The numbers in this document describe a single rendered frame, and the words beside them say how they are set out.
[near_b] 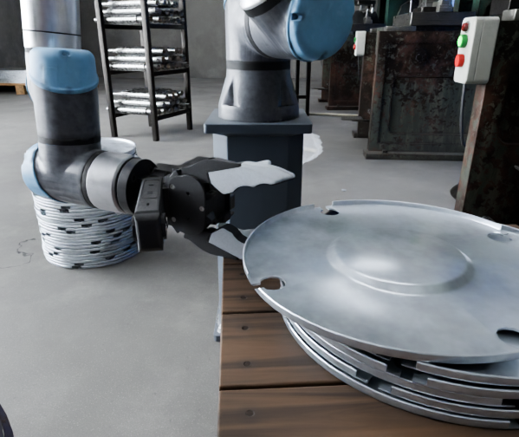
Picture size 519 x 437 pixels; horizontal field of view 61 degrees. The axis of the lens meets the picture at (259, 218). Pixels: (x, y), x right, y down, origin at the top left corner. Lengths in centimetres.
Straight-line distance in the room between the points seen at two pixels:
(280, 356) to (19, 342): 78
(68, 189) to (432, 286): 43
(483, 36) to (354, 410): 90
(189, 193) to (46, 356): 59
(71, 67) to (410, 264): 43
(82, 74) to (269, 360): 39
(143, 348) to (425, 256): 67
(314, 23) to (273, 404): 49
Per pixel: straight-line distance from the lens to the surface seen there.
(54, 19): 70
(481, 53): 110
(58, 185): 60
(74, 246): 128
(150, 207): 45
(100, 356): 97
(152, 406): 84
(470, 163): 116
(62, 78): 58
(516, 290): 42
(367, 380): 34
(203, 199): 49
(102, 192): 56
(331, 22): 68
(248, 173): 46
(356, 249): 43
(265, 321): 41
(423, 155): 246
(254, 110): 78
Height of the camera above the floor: 58
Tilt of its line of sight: 22 degrees down
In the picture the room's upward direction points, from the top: straight up
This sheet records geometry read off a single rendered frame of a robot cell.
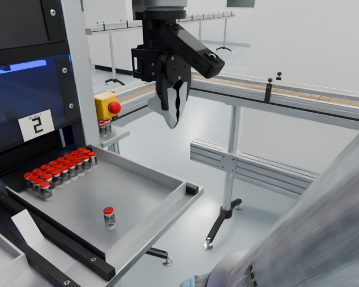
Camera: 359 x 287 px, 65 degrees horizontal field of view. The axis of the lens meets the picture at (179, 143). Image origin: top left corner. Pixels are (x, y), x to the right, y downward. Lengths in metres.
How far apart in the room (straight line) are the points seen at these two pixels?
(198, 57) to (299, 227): 0.34
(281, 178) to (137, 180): 0.92
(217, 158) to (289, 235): 1.43
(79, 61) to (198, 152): 1.00
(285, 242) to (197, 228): 1.70
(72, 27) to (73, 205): 0.46
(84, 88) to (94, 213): 0.38
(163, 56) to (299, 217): 0.37
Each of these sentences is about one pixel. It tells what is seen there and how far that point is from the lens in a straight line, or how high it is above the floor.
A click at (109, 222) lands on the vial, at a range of 0.61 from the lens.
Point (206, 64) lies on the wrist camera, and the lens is 0.46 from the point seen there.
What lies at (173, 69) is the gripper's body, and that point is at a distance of 0.50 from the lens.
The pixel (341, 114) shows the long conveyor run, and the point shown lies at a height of 0.90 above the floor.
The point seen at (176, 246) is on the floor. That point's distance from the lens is 1.78.
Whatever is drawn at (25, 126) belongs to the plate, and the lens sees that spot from 0.80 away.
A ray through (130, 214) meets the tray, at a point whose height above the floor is 0.88.
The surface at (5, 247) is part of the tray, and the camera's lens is 0.66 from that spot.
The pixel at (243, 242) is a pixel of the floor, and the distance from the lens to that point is 1.84.
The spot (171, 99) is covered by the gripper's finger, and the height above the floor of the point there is 1.15.
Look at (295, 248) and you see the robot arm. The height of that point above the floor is 1.19.
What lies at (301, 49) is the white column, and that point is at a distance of 1.91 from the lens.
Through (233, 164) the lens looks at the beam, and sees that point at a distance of 1.58.
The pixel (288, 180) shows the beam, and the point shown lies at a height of 0.50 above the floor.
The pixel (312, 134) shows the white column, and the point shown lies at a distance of 2.02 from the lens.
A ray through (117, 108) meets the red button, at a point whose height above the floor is 1.00.
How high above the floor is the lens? 1.31
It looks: 27 degrees down
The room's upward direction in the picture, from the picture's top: straight up
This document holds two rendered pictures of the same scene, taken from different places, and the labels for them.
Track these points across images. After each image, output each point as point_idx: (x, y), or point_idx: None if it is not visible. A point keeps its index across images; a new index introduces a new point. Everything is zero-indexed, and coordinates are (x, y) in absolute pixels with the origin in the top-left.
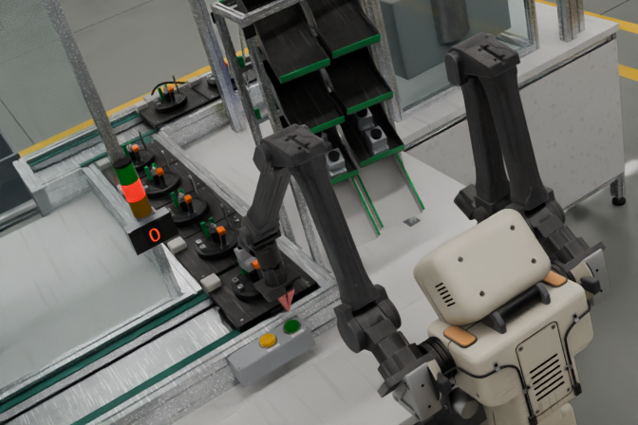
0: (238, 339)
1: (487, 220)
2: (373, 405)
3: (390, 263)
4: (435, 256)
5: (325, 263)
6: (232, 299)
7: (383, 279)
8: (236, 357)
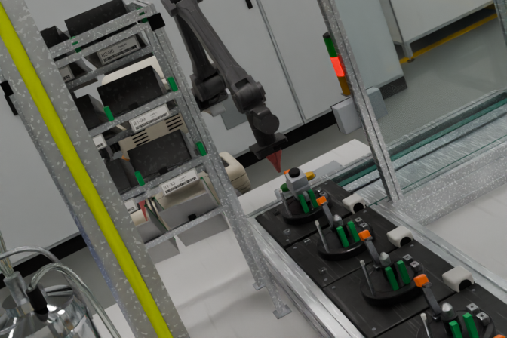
0: (332, 176)
1: (118, 70)
2: (259, 198)
3: (195, 296)
4: (154, 56)
5: (254, 295)
6: (334, 196)
7: (209, 280)
8: (334, 166)
════════
TASK GOAL » In how many lines of the entries does "single" appear? Reply with only the number.

ANSWER FOR THIS EXERCISE » 2